Work item: Line for line, the listing below is to be transcribed exactly.

Information provided:
▼
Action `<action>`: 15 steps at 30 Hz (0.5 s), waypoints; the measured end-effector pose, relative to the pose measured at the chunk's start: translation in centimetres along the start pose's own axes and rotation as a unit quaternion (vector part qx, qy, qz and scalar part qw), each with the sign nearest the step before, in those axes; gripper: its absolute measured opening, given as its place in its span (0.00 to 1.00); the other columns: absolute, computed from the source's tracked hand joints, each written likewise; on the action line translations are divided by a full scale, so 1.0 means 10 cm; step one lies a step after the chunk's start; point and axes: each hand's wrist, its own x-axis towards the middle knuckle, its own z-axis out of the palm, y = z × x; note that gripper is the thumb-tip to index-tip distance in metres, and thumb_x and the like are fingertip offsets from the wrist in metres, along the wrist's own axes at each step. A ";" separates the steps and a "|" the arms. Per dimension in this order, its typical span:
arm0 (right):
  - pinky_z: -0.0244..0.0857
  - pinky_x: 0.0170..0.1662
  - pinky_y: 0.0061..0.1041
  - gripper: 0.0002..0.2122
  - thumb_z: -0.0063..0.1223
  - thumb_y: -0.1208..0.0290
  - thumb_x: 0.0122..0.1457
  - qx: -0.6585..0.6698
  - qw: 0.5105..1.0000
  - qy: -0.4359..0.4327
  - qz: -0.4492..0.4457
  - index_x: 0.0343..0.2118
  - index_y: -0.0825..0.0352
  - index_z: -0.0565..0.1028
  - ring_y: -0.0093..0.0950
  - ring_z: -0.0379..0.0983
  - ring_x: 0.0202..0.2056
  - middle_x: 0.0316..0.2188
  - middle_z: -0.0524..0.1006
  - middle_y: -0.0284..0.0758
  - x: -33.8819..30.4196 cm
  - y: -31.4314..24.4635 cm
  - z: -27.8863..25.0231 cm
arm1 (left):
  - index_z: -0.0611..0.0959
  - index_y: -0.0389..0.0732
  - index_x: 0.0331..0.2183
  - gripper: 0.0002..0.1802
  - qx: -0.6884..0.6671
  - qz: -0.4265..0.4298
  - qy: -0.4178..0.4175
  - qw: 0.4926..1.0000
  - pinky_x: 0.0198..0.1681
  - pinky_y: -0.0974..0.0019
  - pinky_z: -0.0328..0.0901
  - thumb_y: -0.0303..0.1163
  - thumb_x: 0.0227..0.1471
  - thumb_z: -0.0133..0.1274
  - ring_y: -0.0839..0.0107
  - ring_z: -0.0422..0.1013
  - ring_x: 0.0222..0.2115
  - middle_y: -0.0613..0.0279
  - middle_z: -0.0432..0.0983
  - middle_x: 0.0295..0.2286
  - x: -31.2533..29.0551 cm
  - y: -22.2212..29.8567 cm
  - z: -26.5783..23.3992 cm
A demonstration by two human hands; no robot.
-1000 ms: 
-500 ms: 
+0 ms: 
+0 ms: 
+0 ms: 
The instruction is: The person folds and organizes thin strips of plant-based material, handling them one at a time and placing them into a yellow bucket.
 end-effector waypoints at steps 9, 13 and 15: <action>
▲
Final answer:
Action `<action>`: 15 steps at 30 Hz (0.5 s), waypoints; the measured end-effector pose, relative to the pose measured at the chunk's start: translation in centimetres along the start pose's own axes and rotation as a unit quaternion (vector part qx, qy, qz and scalar part qw), each with the sign nearest the step before, in those axes; gripper: its absolute measured opening, given as its place in its span (0.00 to 1.00); the other columns: absolute, computed from the source's tracked hand joints, each written likewise; on the action line translations are divided by a full scale, so 1.0 means 10 cm; step one lies a step after the chunk's start; point and axes: each hand's wrist, its own x-axis towards the middle knuckle, its own z-axis out of the palm, y = z × x; note that gripper is the thumb-tip to index-tip distance in metres, and thumb_x and the like are fingertip offsets from the wrist in metres, along the wrist's own axes at each step. A ";" separates the steps and a "|" the arms. Per dimension in this order, its typical span:
arm0 (right):
  - pinky_z: -0.0244..0.0857
  - pinky_x: 0.0170..0.1662
  - pinky_y: 0.0061..0.1041
  - gripper: 0.0002..0.2122
  - thumb_z: -0.0063..0.1223
  - thumb_y: -0.1208..0.0290
  - thumb_x: 0.0122..0.1457
  - qx: -0.6585..0.6698
  - qw: 0.5105..1.0000
  - qy: -0.4359..0.4327
  - qz: -0.4492..0.4457
  - index_x: 0.0343..0.2118
  - index_y: -0.0825..0.0352
  - index_z: -0.0565..0.1028
  - ring_y: -0.0093..0.0950
  - ring_z: -0.0379..0.0983
  - ring_x: 0.0202..0.2056
  - middle_x: 0.0316..0.2188
  - middle_z: -0.0524..0.1006
  - middle_y: -0.0284..0.0758
  - x: -33.8819..30.4196 cm
  - y: -31.4314..24.4635 cm
  - z: -27.8863..25.0231 cm
arm1 (left):
  - index_z: -0.0611..0.0959
  - index_y: -0.0389..0.0732
  - index_x: 0.0331..0.2183
  - gripper: 0.0002..0.1802
  - qx: -0.6884..0.6671
  - qz: -0.4265..0.4298
  - qy: -0.4178..0.4175
  - qw: 0.4926..1.0000
  - pinky_x: 0.0198..0.1681
  - pinky_y: -0.0974..0.0019
  - pinky_z: -0.0328..0.0901
  - thumb_y: -0.0303..0.1163
  - thumb_x: 0.0227..0.1471
  - thumb_z: -0.0133..0.1274
  - ring_y: -0.0839..0.0107
  - ring_z: -0.0422..0.1013
  - ring_x: 0.0222..0.2115
  - middle_y: -0.0613..0.0279
  - middle_z: -0.0432..0.0983
  - middle_x: 0.0295..0.2286
  - x: -31.2533..29.0551 cm
  - y: -22.2212..29.8567 cm
  - z: -26.5783..23.3992 cm
A demonstration by two human hands; no robot.
-1000 ms: 
-500 ms: 
+0 ms: 
+0 ms: 
+0 ms: 
The instruction is: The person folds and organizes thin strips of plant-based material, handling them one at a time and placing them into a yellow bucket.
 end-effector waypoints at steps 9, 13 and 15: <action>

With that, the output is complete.